Data entries
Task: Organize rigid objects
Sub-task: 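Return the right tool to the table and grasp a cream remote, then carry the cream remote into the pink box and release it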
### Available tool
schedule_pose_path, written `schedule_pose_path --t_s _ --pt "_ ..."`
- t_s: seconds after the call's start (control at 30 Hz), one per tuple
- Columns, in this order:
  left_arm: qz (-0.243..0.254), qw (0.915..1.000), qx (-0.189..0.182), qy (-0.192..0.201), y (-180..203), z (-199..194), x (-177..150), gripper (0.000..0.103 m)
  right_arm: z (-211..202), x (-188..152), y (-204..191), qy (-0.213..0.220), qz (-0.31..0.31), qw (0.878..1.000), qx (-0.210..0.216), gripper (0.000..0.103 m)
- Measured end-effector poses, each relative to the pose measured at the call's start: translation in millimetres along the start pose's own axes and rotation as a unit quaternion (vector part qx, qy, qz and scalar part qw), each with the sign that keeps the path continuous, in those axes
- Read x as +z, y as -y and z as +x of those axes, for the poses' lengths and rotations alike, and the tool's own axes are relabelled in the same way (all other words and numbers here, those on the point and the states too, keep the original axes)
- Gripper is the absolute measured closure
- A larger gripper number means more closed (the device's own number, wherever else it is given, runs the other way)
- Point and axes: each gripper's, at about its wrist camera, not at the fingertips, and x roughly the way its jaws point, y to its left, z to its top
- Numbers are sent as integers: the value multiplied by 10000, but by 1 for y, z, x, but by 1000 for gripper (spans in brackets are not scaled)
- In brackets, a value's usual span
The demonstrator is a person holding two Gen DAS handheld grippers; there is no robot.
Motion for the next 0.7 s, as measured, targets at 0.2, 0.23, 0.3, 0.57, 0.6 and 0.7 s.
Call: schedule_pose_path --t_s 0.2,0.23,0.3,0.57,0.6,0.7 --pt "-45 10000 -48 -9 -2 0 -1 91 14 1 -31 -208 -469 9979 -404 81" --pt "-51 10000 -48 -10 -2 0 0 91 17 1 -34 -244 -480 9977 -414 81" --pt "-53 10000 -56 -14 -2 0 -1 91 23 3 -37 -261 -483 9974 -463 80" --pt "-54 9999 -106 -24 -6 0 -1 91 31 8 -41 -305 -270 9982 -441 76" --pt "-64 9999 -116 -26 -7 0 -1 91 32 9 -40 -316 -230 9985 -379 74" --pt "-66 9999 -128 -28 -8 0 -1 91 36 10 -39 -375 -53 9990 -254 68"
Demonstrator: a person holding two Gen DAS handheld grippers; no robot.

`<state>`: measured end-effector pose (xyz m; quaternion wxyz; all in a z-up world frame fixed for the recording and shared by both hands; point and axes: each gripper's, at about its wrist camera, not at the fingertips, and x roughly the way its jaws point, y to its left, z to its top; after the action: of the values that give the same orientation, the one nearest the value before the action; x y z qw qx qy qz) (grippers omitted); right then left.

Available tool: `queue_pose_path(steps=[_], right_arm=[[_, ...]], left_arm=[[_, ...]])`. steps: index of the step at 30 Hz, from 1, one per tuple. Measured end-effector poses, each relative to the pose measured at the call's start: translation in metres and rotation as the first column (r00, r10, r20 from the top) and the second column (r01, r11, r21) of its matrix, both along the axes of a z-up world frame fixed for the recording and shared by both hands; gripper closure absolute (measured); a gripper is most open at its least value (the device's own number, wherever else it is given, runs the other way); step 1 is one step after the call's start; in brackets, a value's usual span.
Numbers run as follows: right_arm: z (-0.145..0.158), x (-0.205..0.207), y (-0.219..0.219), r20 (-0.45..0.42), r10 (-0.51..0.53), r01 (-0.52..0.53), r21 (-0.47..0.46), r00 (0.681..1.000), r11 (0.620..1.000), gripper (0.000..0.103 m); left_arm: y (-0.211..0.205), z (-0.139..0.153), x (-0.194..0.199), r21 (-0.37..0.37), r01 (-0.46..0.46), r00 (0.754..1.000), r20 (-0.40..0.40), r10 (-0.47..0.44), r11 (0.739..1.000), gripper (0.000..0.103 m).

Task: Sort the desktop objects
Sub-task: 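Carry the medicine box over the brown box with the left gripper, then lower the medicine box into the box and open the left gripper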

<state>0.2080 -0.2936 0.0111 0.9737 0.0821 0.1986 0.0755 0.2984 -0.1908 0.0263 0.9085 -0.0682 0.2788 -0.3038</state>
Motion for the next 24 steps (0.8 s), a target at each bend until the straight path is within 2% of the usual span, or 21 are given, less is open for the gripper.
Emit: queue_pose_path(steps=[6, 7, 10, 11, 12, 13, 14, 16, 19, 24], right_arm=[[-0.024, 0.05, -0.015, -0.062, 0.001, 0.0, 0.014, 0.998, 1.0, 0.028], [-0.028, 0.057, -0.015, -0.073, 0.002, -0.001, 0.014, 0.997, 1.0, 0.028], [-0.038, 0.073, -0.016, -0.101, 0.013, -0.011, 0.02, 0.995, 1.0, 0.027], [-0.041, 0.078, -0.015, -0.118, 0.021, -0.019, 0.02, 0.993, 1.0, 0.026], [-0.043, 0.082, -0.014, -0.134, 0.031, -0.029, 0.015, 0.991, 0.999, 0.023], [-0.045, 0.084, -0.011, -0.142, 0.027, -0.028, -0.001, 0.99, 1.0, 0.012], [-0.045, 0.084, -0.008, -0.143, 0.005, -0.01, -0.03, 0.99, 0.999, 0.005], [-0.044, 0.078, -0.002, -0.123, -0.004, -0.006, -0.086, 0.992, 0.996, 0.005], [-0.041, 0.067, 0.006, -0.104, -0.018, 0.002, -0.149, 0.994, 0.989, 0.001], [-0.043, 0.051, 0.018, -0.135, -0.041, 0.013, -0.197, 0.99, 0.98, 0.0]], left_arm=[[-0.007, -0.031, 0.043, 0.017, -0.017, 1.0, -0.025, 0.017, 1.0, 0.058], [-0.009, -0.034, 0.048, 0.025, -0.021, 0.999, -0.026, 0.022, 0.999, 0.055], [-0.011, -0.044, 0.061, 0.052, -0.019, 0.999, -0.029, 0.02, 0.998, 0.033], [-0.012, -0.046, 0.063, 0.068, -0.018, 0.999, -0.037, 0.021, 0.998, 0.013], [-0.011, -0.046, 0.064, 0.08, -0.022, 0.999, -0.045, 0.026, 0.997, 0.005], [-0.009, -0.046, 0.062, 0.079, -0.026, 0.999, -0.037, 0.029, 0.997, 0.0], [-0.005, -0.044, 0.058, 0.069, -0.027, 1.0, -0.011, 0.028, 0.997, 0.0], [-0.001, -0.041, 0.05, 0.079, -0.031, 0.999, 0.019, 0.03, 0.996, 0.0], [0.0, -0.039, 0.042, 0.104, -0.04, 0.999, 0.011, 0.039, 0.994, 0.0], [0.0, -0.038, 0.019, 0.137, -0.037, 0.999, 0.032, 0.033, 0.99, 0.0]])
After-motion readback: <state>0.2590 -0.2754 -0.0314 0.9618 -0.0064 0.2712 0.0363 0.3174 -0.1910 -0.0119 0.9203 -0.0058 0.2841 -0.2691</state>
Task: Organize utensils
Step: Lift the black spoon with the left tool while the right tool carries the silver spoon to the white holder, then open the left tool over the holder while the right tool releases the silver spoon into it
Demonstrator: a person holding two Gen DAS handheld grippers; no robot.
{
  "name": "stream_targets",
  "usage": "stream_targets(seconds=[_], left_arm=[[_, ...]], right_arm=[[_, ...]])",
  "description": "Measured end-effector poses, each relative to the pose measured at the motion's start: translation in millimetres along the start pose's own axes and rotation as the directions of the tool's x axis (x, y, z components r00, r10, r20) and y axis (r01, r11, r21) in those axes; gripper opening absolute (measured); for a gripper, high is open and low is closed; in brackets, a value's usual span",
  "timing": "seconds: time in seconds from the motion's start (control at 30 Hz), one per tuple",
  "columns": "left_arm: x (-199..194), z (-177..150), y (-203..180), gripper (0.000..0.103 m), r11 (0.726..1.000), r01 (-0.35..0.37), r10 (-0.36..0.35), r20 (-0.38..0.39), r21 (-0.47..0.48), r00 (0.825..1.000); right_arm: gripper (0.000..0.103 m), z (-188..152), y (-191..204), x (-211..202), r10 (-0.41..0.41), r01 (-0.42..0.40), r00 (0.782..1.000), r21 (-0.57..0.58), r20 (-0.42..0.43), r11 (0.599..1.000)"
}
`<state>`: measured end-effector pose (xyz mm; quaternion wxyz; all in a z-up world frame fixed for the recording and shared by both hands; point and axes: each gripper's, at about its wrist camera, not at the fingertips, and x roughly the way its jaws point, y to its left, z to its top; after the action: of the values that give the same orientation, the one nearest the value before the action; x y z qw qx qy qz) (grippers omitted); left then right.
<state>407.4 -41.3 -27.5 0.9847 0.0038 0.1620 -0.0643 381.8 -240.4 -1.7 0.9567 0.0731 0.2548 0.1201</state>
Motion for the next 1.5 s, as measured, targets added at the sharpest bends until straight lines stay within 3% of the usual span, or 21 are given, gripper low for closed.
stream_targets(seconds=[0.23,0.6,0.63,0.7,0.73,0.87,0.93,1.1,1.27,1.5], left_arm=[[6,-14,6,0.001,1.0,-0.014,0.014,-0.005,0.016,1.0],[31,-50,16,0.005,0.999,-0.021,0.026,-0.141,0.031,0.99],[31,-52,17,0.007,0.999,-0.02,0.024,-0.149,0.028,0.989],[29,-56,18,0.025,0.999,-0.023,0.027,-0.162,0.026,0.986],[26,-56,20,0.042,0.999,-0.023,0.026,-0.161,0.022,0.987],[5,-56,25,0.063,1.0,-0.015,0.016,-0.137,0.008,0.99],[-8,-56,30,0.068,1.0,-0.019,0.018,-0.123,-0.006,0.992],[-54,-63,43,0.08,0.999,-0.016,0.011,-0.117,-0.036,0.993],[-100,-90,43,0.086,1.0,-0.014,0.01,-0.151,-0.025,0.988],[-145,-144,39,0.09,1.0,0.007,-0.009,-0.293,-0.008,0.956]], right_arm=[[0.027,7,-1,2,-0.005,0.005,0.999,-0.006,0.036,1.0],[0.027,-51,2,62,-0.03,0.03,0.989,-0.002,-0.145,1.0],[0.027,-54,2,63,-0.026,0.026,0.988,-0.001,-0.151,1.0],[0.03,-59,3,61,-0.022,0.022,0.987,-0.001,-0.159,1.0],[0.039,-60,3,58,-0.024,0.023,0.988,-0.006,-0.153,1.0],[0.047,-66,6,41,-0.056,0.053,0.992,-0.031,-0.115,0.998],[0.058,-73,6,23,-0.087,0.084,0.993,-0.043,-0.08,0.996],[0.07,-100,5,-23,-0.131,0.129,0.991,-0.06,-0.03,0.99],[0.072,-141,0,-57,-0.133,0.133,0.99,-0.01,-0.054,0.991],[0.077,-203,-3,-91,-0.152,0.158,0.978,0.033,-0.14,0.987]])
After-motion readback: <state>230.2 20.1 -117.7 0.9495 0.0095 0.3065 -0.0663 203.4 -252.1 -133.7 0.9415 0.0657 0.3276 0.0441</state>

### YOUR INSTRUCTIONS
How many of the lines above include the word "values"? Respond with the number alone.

### RESULT FOR THIS TASK
2